For the material below, output exactly the span from the line with "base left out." to the line with "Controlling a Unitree", including both, and nothing besides.

Stored data:
________
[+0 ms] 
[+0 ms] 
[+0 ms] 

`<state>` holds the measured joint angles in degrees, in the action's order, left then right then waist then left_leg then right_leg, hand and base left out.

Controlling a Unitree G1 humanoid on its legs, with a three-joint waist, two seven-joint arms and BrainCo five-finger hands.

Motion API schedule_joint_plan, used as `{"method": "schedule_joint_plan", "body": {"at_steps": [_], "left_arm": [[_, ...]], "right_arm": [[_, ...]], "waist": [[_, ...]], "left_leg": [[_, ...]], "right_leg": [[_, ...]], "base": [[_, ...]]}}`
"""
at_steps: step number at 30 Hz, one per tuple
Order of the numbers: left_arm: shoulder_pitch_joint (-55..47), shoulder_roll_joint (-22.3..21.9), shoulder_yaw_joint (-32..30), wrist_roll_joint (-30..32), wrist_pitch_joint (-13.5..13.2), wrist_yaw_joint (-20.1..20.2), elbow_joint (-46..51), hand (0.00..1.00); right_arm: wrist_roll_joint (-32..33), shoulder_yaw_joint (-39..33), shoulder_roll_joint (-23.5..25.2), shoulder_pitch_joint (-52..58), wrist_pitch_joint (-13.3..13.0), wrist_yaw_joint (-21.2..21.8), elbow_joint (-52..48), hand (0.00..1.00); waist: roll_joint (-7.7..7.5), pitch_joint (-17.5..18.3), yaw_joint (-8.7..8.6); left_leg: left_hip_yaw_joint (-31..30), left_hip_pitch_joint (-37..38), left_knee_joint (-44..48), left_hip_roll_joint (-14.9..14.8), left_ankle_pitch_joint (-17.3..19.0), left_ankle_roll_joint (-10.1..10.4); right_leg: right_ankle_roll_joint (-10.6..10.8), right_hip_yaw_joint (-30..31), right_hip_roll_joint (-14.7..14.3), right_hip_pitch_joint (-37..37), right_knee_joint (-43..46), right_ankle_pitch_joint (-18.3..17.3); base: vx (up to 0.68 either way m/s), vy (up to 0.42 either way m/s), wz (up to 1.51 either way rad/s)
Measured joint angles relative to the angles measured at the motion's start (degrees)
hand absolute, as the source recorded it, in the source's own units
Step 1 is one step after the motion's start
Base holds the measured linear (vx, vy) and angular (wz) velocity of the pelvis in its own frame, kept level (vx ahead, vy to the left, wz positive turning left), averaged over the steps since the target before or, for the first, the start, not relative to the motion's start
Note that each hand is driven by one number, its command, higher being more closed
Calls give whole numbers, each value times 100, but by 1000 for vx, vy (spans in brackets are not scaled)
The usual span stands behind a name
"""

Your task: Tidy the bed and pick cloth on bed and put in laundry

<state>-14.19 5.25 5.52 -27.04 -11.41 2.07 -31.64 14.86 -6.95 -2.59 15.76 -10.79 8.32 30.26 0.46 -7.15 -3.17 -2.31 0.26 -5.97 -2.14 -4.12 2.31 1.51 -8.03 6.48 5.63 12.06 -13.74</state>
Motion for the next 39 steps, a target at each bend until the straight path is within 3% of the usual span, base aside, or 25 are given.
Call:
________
Task output:
`<state>` holds the measured joint angles in degrees, in the action's order, left then right then waist then left_leg then right_leg, hand and base left out.

Controlling a Unitree G1 humanoid on its legs, with a three-joint waist, two seven-joint arms and BrainCo five-finger hands.

That covers the exercise completely.